Work order – Exactly as written, copy the lines of the data below from the first through the one containing "Find the white".
━━━ Provided information
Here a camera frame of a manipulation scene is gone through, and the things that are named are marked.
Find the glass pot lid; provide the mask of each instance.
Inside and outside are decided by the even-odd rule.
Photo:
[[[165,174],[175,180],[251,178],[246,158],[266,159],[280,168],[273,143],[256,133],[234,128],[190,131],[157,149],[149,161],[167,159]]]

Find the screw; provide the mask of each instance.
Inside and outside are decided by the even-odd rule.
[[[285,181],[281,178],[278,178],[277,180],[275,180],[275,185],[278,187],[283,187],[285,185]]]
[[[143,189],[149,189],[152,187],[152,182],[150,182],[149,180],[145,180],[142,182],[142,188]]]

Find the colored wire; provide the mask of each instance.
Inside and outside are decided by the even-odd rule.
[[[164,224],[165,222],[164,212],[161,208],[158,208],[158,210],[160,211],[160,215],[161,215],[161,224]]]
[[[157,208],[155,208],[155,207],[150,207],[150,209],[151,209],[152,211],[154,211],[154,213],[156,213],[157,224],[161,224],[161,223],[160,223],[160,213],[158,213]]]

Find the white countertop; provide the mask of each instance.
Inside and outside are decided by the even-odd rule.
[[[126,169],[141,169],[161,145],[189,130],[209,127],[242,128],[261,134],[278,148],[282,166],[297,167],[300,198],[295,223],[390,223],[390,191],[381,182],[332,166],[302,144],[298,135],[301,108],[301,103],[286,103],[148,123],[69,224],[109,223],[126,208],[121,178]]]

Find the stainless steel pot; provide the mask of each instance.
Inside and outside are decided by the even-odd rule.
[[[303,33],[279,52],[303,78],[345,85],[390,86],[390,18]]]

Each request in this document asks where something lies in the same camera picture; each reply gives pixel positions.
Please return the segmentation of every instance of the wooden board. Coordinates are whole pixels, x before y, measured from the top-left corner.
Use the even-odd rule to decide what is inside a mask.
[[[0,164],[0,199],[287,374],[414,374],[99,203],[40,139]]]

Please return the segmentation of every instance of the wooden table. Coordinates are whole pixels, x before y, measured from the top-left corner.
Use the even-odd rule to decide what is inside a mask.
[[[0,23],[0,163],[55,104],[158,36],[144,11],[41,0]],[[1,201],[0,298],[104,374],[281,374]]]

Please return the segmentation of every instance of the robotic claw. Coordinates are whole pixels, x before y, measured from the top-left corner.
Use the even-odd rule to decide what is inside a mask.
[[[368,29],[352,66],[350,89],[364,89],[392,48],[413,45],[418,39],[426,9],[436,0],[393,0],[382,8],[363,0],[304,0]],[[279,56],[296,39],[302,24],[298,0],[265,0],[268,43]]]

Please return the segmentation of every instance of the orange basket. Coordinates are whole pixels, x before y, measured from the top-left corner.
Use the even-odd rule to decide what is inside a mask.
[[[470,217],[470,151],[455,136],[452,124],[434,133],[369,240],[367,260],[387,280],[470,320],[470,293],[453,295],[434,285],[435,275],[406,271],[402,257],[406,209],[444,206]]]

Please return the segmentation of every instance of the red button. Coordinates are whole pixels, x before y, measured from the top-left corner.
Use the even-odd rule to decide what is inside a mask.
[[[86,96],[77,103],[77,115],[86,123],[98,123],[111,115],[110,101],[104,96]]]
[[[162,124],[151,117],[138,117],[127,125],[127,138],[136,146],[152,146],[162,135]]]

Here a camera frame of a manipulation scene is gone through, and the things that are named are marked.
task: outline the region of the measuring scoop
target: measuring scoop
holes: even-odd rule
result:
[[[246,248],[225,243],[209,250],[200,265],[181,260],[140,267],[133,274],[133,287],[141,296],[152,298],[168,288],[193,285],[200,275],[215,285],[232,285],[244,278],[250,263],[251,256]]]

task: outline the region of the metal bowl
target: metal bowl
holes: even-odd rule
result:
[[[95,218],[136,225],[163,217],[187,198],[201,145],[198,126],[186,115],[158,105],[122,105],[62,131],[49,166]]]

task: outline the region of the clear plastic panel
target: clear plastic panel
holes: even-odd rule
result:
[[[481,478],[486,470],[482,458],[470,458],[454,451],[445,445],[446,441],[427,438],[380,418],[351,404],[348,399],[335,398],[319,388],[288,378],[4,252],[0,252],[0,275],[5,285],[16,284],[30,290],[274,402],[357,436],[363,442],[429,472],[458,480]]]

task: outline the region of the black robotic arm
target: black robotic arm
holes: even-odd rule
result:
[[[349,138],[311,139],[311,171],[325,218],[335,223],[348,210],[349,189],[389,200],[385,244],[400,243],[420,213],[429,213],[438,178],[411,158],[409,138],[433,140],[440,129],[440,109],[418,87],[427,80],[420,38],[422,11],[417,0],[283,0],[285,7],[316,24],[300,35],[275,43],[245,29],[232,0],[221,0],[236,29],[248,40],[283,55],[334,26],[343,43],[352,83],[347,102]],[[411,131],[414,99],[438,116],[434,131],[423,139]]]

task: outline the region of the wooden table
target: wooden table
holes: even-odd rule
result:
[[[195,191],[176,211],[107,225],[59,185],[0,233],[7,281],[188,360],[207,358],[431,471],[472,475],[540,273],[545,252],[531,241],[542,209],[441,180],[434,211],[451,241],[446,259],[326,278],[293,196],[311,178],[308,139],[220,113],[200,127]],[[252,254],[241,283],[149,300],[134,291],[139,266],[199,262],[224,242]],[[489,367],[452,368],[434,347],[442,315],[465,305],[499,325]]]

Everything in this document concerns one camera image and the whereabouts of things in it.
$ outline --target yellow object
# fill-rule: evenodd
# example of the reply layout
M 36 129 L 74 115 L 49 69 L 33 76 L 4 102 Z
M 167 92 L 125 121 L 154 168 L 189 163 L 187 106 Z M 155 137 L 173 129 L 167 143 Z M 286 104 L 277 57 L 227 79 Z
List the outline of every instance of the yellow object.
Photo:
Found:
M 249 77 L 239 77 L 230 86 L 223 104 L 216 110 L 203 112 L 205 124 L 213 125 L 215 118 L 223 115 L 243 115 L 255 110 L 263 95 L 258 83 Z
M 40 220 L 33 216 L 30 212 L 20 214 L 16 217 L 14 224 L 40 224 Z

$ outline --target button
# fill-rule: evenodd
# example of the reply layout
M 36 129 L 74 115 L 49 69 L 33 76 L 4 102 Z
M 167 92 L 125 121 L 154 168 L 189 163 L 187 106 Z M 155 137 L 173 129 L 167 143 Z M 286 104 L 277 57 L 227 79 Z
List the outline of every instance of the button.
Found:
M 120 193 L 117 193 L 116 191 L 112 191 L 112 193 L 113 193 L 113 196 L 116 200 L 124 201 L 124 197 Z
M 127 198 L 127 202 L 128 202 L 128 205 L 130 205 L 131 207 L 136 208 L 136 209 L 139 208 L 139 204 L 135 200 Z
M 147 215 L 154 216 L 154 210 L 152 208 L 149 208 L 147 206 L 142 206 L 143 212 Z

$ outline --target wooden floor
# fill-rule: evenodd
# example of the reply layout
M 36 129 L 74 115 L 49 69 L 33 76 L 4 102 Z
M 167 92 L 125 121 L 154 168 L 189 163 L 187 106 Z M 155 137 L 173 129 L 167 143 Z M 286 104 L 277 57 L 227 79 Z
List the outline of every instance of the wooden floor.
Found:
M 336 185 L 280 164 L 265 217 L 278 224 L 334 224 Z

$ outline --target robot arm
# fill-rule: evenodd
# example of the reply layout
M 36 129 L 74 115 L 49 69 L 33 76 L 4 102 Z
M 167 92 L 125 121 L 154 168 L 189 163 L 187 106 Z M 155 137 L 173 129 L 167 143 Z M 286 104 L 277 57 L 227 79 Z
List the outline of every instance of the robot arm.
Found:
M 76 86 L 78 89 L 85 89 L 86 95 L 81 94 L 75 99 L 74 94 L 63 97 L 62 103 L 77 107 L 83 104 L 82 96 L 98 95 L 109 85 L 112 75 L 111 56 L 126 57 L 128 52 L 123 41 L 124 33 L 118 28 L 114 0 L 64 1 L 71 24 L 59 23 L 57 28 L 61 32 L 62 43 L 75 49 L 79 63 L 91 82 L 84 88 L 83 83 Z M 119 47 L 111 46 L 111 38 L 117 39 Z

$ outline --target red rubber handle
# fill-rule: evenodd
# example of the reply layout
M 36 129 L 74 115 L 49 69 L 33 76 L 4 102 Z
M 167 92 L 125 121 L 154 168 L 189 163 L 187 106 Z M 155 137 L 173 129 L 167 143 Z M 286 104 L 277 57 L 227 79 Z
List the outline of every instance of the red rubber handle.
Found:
━━━━━━
Expected answer –
Here a camera frame of a manipulation scene is gone through, and the things that are named are marked.
Find the glass pot lid; provide the mask of each instance.
Inside and outside are decided by the even-odd rule.
Photo:
[[[165,174],[175,180],[251,178],[246,158],[266,159],[280,168],[273,143],[256,133],[234,128],[190,131],[157,149],[149,161],[167,159]]]

Find the screw; provide the mask of each instance.
Inside and outside are decided by the even-odd rule.
[[[285,181],[281,178],[278,178],[277,180],[275,180],[275,185],[278,187],[283,187],[285,185]]]
[[[143,189],[149,189],[152,187],[152,182],[150,182],[149,180],[145,180],[142,182],[142,188]]]

Find the colored wire; provide the mask of each instance.
Inside and outside are decided by the even-odd rule.
[[[164,224],[165,222],[164,212],[161,208],[158,208],[158,210],[160,211],[160,215],[161,215],[161,224]]]
[[[157,208],[155,208],[155,207],[150,207],[150,209],[151,209],[152,211],[154,211],[154,213],[156,213],[157,224],[161,224],[161,223],[160,223],[160,213],[158,213]]]

Find the white countertop; provide the mask of each instance.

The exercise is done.